PESHAWAR, Pakistan, (Reuters) – At the Taliban meeting this week where Mullah Akhtar Mohammad Mansour was named as the Islamist militant group’s new head, several senior figures in the movement, including the son and brother of late leader Mullah Omar, walked out in protest.
The display of dissent within the group’s secretive core is the clearest sign yet of the challenge Mansour faces in uniting a group already split over whether to pursue peace talks with the Afghan government and facing a new, external threat, Islamic State.
Rifts in the Taliban leadership could widen after confirmation this week of the death of elusive founder Omar.

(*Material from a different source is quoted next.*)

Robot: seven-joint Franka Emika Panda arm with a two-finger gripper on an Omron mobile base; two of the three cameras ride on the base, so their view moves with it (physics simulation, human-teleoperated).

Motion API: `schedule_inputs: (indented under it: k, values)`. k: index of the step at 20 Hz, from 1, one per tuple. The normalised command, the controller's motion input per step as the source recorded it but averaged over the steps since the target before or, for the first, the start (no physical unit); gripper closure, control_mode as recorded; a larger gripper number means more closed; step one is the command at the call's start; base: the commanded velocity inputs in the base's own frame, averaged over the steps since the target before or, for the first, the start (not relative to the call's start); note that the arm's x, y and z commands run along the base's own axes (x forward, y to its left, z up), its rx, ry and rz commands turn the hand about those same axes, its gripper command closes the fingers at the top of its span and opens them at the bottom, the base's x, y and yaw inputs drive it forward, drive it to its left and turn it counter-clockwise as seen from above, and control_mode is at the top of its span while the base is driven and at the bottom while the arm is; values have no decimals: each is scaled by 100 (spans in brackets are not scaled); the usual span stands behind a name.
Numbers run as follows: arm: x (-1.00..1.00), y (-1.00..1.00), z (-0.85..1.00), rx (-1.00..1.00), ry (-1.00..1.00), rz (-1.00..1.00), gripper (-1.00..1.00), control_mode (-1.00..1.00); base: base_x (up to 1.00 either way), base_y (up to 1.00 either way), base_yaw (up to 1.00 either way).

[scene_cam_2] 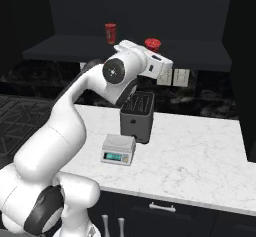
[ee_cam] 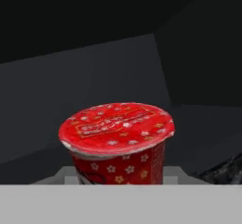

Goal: Pick the yogurt and place it on the digital scale for weighing, and close the cabinet.

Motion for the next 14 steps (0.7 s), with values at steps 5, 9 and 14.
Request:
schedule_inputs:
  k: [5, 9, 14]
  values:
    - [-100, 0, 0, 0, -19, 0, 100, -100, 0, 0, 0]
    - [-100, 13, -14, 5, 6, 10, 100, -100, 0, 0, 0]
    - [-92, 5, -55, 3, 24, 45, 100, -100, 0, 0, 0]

Mansour, Omar’s longtime deputy who has been effectively in charge for years, favours talks to bring an end to more than 13 years of war. He recently sent a delegation to inaugural meetings with Afghan officials hosted by Pakistan, hailed as a breakthrough.
But Mansour, 50, has powerful rivals within the Taliban who oppose negotiations and have been pushing for Mullah Omar’s son Yaqoob to take over the movement.

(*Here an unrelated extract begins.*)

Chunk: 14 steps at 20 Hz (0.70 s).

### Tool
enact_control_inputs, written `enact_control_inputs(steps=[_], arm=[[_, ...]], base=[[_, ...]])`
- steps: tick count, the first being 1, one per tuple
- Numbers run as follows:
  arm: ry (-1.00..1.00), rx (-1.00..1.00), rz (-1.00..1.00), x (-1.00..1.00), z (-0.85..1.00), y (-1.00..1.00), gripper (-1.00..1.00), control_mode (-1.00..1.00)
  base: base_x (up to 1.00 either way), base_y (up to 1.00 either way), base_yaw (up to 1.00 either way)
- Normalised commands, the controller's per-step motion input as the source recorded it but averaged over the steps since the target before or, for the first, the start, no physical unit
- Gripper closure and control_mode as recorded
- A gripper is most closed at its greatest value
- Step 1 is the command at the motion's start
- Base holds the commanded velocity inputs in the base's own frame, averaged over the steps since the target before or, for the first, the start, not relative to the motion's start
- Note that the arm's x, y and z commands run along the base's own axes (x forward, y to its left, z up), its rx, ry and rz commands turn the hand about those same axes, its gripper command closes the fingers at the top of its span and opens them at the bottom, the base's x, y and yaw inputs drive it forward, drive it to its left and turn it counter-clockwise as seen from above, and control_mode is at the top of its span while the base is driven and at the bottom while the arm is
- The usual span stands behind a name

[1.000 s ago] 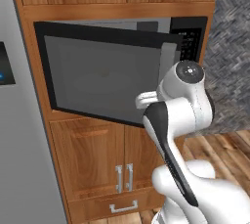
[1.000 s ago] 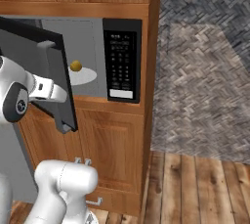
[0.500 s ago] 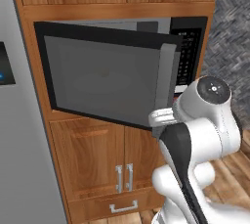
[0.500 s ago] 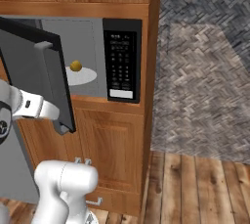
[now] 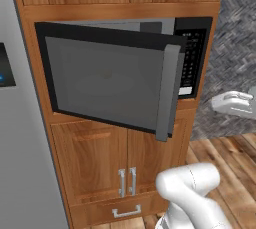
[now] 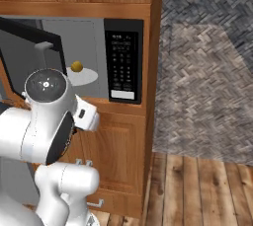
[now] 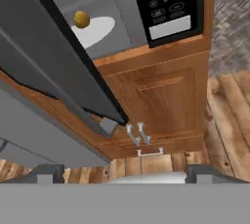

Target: Open the microwave door.

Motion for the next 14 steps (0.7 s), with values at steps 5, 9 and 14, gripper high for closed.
enact_control_inputs(steps=[5,9,14], arm=[[0.1,0.81,0.18,0.37,0.19,-0.76,-1.0,-1.0],[0.0,0.59,0.23,0.89,-0.26,-0.06,-1.0,-1.0],[0.01,0.53,0.21,0.99,-0.06,0.07,-1.0,-1.0]], base=[[0.0,0.0,0.0],[0.0,0.0,0.0],[0.0,0.0,0.0]])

Yaqoob and his uncle Abdul Manan, Omar’s younger brother, were among more than a dozen Taliban figures who walked out of Wednesday’s leadership meeting held in the western Pakistani city of Quetta, according to three people who were at the shura, or gathering.
“Actually, it wasn’t a Taliban Leadership Council meeting. Mansoor had invited only members of his group to pave the way for his election,” said one of the sources, a senior member of Taliban in Quetta. “And when Yaqoob and Manan noticed this, they left the meeting.”
Among those opposing Mansour’s leadership are Mullah Mohammad Rasool and Mullah Hasan Rahmani, two influential Taliban figures with their own power bases who back Yaqoob.
But Mansour got a boost late on Friday with the surprise backing of his longtime rival, battlefield commander Abdul Qayum Zakir, a former inmate of the U.S. prison in Cuba’s Guantanamo Bay.
In a letter published on the Taliban website, Zakir wrote that he had read reports “that I had differences with Mullah Akhtar Mohammad Mansour. Let me assure that this isn’t true”.
A Taliban commander close to Zakir, Nasrallah Akhund, confirmed by telephone that Zakir wrote the letter.
The leadership gathering was held outside Quetta, where many Taliban leaders have been based since their hardline regime in Afghanistan was toppled in a 2001 U.S.-led military intervention.
Afghan Taliban leaders have long had sanctuaries in Pakistan, even as Pakistani government officials have denied offering support in recent years.
Mansour leads the Taliban’s strongest faction and appears to control most of its spokesmen, websites and statements, said Graeme Smith, senior Afghanistan analyst for the think-tank International Crisis Group. But some intelligence officials estimate Mansour only directly controls about 40 percent of fighters in the field, he said.
That could make it difficult for him to deliver on any ceasefire that could emerge from future negotiations.
And Taliban insiders say that by sending a three-member delegation to meet Afghan officials in the Pakistani resort of Murree earlier in July, Mansour sparked new criticism.
Especially riled were members of the Taliban’s political office in Qatar, who insisted only they were empowered to negotiate.
“People … were not happy with Mullah Mansour when he agreed with Pakistan … to hold a meeting with Kabul,” said a Taliban commander based in Quetta. “The Qatar office wasn’t taken into confidence before taking such an important decision.”
The Quetta shura has sent a six-member team to Qatari capital Doha to meet with one of its leaders, Tayyab Agha, seeking his support for Mansour, according to another Taliban source close to the leadership.